The IOP participants I met were men and women of various ages who were addicted to one or more substances (most typically alcohol, opioids, and/or stimulants). New participants go through a psych evaluation with CeDAR medical doctors. Both of the doctors I met were bright and attentive. They got up to speed quickly on my psychiatric history and medications. I was impressed that CeDAR had these specialists and I felt reassured that they were paying attention to my psychiatric condition.
The primary IOP activity is the three-hour-long group sessions with an addiction counselor (36 sessions over 12 weeks). CeDAR provides a spacious and pleasant meeting space. Breathalyzer screening prior to each session ensures the sobriety of attendees. Instead of focusing on the 12 steps, the IOP relies largely on psychotherapy. The sessions I liked the best were directly related to the nature of addiction and the compulsion of people to use substances they are addicted to. I found it especially helpful when group members shared how their addictions began and progressed, and how they coped with difficulties in maintaining sobriety.
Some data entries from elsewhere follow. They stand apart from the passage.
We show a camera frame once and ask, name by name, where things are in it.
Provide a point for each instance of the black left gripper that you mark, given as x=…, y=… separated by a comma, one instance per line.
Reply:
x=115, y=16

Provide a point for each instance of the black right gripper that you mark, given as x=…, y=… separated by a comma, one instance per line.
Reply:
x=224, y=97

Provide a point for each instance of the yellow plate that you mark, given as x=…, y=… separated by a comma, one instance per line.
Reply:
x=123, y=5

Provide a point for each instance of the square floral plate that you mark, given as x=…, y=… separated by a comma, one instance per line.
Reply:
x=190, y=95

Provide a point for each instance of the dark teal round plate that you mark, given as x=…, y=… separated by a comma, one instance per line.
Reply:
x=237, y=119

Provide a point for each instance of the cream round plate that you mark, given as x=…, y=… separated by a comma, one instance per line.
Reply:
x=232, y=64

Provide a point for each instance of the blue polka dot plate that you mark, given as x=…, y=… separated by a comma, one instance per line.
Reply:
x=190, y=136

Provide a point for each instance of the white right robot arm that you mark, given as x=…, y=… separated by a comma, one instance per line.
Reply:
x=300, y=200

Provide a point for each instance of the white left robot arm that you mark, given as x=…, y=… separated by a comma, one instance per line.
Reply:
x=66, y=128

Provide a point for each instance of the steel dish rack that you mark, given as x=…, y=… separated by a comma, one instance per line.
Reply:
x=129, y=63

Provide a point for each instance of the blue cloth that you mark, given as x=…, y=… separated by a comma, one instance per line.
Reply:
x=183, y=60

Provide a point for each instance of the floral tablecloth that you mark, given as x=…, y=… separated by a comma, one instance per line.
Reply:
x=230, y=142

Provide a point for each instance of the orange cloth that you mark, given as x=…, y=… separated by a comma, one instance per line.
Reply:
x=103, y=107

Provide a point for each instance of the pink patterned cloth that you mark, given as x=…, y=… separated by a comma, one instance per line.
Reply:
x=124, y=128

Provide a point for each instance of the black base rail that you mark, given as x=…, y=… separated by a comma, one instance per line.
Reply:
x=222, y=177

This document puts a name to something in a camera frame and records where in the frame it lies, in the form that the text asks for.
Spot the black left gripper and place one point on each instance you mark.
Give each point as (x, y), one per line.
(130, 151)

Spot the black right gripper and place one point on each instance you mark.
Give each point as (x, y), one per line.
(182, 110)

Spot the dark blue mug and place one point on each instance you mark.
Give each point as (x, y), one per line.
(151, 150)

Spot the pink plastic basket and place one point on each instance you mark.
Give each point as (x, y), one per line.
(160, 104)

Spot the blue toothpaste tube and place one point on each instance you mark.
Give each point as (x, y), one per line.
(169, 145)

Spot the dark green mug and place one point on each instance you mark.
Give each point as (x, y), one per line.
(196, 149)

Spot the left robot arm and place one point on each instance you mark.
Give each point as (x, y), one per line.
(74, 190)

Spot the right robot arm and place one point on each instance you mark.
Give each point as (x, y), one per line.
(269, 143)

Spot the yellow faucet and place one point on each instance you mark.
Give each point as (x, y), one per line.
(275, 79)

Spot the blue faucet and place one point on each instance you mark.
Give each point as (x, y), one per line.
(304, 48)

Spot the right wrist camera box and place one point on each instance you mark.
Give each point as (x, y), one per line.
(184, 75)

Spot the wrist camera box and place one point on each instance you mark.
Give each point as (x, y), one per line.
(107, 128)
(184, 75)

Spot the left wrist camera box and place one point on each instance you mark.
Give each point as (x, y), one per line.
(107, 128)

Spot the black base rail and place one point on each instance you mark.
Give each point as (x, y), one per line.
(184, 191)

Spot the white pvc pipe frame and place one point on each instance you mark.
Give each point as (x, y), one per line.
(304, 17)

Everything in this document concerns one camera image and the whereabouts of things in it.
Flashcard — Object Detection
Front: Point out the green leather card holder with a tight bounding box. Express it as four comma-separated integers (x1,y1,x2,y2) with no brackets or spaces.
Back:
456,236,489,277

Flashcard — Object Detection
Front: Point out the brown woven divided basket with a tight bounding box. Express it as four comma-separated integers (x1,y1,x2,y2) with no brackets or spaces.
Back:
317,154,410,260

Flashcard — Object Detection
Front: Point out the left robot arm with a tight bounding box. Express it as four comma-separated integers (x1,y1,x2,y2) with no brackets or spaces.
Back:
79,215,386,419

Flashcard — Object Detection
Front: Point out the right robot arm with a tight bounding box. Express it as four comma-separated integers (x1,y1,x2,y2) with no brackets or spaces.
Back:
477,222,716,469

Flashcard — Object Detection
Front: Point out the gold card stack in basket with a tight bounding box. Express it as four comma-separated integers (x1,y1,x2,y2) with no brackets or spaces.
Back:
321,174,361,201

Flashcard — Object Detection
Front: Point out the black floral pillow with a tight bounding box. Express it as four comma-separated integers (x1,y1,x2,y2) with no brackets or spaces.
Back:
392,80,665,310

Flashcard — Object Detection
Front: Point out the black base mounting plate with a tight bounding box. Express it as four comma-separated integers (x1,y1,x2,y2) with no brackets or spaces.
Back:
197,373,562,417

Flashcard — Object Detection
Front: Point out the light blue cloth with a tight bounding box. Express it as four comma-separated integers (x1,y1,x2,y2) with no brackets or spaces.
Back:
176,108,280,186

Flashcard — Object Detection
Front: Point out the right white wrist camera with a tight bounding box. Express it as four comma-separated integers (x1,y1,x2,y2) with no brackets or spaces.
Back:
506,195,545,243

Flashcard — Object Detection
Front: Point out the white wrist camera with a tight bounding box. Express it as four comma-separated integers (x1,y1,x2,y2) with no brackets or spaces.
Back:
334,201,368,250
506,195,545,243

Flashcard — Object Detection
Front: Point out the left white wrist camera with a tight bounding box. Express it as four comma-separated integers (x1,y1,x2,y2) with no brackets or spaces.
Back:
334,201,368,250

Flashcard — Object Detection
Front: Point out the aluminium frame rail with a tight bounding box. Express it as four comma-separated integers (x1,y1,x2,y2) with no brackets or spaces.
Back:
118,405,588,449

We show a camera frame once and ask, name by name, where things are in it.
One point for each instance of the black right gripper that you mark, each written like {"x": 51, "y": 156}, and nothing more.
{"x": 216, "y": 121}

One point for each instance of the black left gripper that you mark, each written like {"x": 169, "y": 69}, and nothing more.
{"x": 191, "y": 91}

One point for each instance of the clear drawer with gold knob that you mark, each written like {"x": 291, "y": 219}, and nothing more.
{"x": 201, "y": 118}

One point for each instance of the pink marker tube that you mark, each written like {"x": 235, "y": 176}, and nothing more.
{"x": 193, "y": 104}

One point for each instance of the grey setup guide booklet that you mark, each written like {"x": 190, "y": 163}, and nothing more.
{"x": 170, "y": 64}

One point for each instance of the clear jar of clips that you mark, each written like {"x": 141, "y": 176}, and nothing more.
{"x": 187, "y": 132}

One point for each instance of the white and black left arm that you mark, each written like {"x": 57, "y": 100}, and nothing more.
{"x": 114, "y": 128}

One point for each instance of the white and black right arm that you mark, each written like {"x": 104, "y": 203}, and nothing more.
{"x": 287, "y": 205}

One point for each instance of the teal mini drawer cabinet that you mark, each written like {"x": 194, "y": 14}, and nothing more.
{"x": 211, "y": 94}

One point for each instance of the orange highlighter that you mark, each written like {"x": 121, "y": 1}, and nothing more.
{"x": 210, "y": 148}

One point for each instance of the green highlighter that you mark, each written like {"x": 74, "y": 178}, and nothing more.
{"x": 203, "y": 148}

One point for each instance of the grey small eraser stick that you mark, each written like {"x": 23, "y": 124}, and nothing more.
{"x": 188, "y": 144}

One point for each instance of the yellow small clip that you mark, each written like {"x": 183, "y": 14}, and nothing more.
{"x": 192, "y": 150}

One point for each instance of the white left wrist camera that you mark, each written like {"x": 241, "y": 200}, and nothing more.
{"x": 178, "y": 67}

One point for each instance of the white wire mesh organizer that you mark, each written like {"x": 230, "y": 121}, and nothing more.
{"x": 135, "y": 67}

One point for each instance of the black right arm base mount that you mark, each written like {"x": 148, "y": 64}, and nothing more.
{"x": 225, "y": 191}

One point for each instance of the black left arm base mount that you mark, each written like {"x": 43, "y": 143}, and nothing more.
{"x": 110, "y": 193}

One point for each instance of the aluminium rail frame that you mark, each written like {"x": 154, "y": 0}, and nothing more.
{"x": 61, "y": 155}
Unfortunately some of the IOP group activities were stressful and many did not provide me with any useful tools for coping with my addiction. Topics such as “Family Sculpting” and the “Johari Window” left me wondering what I was doing there at all (you can google these for descriptions). I was told that “Family Sculpting” might be helpful to an addict with a poor understanding of their own family dynamics. I don\'t know if anyone in the group had that problem, but I did not find the exercise helpful. The “Johari Window” seems to be more of a curiosity than an actual method for overcoming addiction. One full three-hour session was frivolously spent making collages by cutting pictures from old magazines. I believe CeDAR should tell participants about all the different topics up front so that people can research them and opt out of the ones that aren\'t helpful.
My frustration eventually came to a head and it became clear I was not benefiting enough from the IOP to continue in it. I\'ve highlighted some aspects of CeDAR that were positive for me, but the group sessions were mostly negative. It was no comfort when CeDAR explained their treatment “doesn\'t work for everyone.” I left CeDAR depressed and depleted of all enthusiasm for beating my addiction to alcohol.
Your mileage may vary. I encourage anyone seeking substance abuse treatment to ask a lot of questions before signing up for anything.